SOURCE DATA
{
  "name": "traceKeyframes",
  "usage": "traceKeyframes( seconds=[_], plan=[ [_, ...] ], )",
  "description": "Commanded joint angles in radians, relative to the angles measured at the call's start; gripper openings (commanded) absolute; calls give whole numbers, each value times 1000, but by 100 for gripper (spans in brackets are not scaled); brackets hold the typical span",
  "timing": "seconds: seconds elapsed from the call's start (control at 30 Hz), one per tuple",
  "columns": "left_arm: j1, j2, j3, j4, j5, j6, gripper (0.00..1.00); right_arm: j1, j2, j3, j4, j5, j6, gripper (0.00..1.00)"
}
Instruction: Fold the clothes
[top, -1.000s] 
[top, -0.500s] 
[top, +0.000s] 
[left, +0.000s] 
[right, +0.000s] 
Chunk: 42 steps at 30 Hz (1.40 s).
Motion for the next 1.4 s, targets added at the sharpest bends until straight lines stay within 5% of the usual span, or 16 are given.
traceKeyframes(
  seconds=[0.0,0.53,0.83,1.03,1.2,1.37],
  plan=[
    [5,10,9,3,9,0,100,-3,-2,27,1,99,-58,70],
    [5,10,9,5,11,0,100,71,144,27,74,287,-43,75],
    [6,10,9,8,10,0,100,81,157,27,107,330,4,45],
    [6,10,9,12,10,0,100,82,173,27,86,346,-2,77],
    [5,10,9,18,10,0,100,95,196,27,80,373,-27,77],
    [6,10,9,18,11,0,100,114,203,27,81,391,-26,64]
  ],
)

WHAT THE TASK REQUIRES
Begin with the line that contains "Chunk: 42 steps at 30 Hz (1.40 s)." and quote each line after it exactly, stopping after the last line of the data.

RESPONSE FOR THIS EXERCISE
Chunk: 42 steps at 30 Hz (1.40 s).
Motion for the next 1.4 s, targets added at the sharpest bends until straight lines stay within 5% of the usual span, or 16 are given.
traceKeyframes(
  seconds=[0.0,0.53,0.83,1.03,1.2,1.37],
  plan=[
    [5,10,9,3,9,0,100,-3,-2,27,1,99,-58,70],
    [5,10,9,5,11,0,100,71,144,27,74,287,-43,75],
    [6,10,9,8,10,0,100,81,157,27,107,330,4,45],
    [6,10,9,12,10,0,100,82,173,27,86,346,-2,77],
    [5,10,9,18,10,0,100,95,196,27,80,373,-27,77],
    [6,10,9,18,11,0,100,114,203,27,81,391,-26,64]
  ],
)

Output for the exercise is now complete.